GoAccess as google analytics replacement
Intro
Since removing google analytics from my blog a few months ago, I kept looking for a tool that would give me some idea who is reading my blog while respecting visitor's privacy.
I have found that tool and it is GoAccess.
GoAccess is an open-source web analytics tool that has text-based (TUI) and single page web-based user interfaces. It is shipped with any linux distro [1] including all of the debian releases [2].
Installation and basic usage
GoAccess is installed with the following command.
# apt install goaccess
Installing GeoIP database will give additional stats on regional breakdown of incoming requests.
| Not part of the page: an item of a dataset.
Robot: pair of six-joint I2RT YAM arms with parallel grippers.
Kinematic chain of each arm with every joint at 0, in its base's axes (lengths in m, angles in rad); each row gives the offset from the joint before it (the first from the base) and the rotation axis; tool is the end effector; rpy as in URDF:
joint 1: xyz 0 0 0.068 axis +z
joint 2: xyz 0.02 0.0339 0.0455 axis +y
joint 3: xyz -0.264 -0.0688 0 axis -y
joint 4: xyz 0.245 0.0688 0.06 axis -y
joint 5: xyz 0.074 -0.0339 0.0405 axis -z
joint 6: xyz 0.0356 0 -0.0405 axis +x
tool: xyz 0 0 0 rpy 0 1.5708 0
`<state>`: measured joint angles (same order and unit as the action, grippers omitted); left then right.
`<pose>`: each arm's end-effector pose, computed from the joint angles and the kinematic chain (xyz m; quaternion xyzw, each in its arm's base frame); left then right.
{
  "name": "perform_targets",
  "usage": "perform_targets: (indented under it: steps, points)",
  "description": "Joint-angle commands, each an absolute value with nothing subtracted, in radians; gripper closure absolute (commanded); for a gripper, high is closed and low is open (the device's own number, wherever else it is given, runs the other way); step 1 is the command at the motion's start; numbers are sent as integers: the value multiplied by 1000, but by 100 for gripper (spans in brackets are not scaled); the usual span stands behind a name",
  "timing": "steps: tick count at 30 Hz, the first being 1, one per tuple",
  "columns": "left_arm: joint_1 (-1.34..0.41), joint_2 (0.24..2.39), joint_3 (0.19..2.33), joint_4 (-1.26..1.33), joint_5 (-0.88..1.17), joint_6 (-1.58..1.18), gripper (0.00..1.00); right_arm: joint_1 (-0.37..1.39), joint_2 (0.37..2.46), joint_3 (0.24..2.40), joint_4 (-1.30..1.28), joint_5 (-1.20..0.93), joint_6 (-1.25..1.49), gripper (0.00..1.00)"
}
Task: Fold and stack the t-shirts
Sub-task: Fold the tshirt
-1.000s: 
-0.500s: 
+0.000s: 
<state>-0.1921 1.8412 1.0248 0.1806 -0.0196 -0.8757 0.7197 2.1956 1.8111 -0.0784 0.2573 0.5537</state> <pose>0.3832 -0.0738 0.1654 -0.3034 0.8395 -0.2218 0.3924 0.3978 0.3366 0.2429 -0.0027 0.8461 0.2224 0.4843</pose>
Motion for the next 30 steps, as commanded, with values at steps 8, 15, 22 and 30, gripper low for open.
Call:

# apt install geoip-database
I use Nginx as a static server and I'm interested in analyzing access log files. The log file in question is under 'server' section.
access_log /var/log/nginx/flamy_ca.access.log;
For more details on setting up nginx, see Nginx config section under 'Moving pelican blog to own server' article [3].
Opening an access_log file with goaccess command will give statistics for the day -- from midnight until now.
You need to be root or belong to the group 'adm' in debian to be able to read the logs.
# goaccess /var/log/nginx/flamy_ca.access.log
That produces nice summary of site visitors, requested files, referring sites etc.
Navigation in GoAccess:
- up/down arrows scroll up and down line-by-line.
- tab scrolls down section-by-section.
- 'enter' or right arrow expands each section to show top 10 entries.
- keys 1-9 to jump to sections 1 to 9. This doesn't work beyond section 9 -- 'Virtual hosts'.
GoAccess will live update summaries as the logs get appended by nginx process.
Configuration
In my usecase, GoAccess only displays stats for Nginx log. Setting the following defaults in /etc/goaccess.conf skips configuration settings on every invocation of the program.
time-format %H:%M:%S
date-format %d/%b/%Y
log-format %h %^[%d:%t %^] "%r" %s %b "%R" "%u"
color-scheme 3
config-dialog false
hl-header true
agent-list true
ignore-crawlers true
std-geoip true
This is all the configuring needed for basic monitoring. The following command displays the summary for the past two days.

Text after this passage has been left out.